Goal of the exercise → Your answer should consist of the line holding "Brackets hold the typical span" and all lines after it to the end of the material, copied exactly.

::::::

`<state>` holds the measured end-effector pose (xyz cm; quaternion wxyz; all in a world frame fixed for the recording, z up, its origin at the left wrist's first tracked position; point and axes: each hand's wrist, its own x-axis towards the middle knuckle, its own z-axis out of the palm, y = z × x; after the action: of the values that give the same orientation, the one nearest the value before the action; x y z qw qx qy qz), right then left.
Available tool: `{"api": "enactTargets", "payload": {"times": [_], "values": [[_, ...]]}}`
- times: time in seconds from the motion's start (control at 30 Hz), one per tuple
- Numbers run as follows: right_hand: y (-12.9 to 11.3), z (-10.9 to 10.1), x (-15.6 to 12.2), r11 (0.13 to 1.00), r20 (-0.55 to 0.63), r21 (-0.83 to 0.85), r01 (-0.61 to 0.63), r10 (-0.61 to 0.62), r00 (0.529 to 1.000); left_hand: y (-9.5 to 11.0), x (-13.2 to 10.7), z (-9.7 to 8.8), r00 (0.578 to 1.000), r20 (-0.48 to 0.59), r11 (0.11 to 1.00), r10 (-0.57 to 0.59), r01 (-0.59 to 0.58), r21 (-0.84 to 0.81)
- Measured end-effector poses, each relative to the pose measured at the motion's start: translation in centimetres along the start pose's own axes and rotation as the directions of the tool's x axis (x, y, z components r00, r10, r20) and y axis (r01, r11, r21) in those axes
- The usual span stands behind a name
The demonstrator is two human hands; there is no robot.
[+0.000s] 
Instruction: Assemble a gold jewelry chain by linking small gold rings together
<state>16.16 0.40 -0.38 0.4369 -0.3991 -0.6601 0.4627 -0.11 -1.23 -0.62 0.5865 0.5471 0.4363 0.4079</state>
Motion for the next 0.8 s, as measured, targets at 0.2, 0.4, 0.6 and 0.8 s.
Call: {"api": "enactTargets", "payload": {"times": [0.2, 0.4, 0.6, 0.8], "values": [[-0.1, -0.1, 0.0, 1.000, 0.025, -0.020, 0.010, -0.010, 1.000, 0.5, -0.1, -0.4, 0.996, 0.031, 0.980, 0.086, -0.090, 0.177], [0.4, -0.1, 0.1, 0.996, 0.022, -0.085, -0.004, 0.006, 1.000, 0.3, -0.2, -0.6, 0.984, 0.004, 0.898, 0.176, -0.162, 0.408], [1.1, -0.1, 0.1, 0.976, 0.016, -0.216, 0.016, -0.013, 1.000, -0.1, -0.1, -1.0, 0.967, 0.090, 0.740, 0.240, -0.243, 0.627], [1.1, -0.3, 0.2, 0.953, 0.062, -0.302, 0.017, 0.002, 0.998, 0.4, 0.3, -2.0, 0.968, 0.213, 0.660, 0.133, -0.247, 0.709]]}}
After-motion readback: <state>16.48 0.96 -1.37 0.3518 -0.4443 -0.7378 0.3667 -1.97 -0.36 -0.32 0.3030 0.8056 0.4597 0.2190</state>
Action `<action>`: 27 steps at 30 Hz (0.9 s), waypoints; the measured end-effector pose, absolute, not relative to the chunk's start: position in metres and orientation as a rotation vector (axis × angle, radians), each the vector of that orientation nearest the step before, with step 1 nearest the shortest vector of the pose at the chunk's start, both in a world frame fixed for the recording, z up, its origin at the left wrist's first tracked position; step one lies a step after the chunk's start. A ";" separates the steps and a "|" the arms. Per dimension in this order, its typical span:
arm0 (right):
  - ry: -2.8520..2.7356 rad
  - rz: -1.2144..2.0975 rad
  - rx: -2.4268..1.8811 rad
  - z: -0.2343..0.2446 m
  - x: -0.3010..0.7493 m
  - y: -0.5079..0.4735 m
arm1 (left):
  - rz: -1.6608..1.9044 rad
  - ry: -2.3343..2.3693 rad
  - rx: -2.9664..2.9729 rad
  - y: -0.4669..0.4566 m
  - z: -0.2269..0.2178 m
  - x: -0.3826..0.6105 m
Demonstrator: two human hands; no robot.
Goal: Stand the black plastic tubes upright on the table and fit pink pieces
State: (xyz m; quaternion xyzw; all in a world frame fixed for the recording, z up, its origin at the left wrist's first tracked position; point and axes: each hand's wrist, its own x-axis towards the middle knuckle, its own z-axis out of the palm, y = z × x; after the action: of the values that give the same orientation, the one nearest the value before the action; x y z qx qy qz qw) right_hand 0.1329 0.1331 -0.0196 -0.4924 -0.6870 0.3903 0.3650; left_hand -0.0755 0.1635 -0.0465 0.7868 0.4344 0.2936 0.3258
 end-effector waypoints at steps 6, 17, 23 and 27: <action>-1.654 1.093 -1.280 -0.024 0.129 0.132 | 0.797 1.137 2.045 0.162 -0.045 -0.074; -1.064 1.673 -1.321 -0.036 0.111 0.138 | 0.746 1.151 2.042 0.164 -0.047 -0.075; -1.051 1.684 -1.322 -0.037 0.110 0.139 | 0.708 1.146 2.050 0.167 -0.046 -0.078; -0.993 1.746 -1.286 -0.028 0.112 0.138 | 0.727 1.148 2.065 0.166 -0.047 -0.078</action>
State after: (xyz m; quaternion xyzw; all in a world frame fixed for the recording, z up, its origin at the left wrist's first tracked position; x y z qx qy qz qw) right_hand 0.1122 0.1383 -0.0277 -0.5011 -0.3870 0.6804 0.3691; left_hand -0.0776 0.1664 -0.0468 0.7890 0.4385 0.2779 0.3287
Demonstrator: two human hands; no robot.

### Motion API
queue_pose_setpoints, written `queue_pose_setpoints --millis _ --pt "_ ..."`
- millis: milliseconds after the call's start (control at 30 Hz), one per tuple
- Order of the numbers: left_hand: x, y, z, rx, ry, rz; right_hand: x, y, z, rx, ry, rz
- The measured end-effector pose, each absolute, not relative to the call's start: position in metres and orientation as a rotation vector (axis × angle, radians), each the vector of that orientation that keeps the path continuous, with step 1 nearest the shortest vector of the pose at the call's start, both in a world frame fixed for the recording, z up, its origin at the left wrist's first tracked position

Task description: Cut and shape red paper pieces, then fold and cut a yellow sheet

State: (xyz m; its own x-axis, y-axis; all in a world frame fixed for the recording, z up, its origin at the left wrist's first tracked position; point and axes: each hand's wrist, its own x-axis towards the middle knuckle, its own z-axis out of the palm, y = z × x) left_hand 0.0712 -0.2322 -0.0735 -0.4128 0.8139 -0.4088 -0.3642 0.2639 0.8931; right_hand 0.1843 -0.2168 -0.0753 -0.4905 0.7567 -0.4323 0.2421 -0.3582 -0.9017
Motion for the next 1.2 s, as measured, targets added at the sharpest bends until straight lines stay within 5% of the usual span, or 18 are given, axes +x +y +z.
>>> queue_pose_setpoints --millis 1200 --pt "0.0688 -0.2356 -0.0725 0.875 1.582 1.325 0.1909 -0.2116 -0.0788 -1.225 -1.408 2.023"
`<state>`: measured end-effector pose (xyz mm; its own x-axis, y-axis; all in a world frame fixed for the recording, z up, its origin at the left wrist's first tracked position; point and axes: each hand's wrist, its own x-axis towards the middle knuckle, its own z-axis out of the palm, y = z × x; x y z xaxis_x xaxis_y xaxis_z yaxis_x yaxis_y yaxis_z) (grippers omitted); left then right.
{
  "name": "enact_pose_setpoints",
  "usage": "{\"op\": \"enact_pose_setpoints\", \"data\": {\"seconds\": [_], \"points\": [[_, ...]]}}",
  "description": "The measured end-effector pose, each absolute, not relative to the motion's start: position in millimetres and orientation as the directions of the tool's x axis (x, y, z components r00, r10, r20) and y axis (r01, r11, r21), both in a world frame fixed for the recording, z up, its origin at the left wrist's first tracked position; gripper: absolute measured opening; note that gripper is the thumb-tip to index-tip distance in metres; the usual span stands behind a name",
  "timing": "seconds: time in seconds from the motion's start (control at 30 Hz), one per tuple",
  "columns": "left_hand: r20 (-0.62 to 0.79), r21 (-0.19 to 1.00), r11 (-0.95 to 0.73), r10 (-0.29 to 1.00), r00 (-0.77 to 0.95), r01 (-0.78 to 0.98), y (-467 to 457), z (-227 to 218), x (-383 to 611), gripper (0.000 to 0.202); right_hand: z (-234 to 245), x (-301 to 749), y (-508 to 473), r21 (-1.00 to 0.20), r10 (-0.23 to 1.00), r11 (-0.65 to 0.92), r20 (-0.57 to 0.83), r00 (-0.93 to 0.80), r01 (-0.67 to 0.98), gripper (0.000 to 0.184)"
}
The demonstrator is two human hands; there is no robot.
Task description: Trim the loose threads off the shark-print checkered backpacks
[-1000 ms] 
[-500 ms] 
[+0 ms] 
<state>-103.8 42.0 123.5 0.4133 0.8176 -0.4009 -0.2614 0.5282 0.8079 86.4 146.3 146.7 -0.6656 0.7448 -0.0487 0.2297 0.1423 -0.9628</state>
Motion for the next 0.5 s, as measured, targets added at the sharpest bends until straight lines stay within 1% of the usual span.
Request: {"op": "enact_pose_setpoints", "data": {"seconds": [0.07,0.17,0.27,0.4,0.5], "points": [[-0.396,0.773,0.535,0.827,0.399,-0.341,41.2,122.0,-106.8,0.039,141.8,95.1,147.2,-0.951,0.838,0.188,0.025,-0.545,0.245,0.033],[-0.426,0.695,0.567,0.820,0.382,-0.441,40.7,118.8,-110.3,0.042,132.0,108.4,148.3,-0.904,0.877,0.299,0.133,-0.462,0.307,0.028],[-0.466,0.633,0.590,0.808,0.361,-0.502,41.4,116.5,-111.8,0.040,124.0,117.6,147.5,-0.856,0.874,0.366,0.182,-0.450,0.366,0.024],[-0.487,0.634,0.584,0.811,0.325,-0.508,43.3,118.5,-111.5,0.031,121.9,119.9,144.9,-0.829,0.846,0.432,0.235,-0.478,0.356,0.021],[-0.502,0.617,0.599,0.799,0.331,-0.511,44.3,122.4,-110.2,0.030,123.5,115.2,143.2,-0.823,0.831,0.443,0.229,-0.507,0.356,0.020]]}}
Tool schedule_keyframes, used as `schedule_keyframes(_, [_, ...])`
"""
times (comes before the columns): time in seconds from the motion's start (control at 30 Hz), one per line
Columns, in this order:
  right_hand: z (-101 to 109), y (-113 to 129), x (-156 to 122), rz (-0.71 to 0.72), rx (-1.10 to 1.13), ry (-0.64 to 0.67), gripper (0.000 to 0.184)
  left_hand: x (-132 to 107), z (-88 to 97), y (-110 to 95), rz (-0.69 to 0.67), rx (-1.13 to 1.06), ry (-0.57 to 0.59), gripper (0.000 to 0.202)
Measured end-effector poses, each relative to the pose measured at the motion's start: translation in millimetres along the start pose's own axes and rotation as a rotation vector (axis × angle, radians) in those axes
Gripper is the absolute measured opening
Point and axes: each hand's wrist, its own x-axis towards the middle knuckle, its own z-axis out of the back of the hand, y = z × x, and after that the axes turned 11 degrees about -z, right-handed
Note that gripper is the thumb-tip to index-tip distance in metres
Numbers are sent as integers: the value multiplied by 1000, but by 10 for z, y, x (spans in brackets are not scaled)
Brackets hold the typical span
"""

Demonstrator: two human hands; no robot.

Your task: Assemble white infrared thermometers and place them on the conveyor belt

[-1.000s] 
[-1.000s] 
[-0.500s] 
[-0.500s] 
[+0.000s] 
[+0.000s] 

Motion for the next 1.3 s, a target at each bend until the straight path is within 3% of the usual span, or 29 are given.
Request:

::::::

Reply to the task →
Brackets hold the typical span
"""

Demonstrator: two human hands; no robot.

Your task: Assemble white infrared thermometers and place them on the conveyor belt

[-1.000s] 
[-1.000s] 
[-0.500s] 
[-0.500s] 
[+0.000s] 
[+0.000s] 

Motion for the next 1.3 s, a target at each bend until the straight path is within 3% of the usual span, or 29 are given.
Request:

The exercise contains no remaining tasks.